» Work instructions
When a line in the listing below contains the word "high", return a copy of that line.

» Given information

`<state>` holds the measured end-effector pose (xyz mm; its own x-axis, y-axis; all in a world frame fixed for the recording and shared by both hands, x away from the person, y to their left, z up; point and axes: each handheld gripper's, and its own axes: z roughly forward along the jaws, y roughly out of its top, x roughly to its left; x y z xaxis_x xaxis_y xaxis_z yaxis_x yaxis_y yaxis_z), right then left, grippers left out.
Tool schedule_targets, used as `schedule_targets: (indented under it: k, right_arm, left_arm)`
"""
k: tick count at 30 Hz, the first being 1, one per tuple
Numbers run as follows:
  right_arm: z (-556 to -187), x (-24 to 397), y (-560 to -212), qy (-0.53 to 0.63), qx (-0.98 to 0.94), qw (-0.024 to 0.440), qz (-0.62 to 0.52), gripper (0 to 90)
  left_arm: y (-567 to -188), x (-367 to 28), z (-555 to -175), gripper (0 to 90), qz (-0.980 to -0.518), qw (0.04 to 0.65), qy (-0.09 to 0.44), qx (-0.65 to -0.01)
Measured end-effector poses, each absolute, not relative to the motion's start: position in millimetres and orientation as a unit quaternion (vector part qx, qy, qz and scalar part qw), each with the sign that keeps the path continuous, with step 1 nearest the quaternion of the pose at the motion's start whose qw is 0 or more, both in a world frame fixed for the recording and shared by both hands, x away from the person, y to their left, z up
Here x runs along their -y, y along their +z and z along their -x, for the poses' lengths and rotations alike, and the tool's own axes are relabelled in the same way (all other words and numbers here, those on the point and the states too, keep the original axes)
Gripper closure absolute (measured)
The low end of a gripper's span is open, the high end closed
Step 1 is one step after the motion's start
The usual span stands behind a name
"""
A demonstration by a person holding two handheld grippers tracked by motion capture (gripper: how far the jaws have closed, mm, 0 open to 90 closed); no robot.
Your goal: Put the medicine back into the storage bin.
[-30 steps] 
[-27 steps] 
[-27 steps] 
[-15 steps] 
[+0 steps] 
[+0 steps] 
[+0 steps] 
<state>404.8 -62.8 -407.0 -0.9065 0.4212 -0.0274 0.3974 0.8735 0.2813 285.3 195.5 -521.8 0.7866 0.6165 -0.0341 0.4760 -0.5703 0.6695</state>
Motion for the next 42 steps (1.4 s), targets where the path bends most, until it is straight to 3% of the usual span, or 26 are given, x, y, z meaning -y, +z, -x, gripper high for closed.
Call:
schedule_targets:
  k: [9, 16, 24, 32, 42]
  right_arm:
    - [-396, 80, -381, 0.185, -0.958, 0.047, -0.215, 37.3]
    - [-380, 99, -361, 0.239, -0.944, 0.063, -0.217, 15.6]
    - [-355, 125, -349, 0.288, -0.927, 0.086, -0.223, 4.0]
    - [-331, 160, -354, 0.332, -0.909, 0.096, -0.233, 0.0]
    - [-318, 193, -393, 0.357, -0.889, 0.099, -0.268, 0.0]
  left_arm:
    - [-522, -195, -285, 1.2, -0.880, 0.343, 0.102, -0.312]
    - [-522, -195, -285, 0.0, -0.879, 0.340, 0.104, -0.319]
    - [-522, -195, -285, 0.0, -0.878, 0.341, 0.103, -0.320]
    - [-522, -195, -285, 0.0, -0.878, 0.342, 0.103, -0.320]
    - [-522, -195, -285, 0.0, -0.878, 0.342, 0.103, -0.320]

» Solved exercise
The low end of a gripper's span is open, the high end closed
Motion for the next 42 steps (1.4 s), targets where the path bends most, until it is straight to 3% of the usual span, or 26 are given, x, y, z meaning -y, +z, -x, gripper high for closed.

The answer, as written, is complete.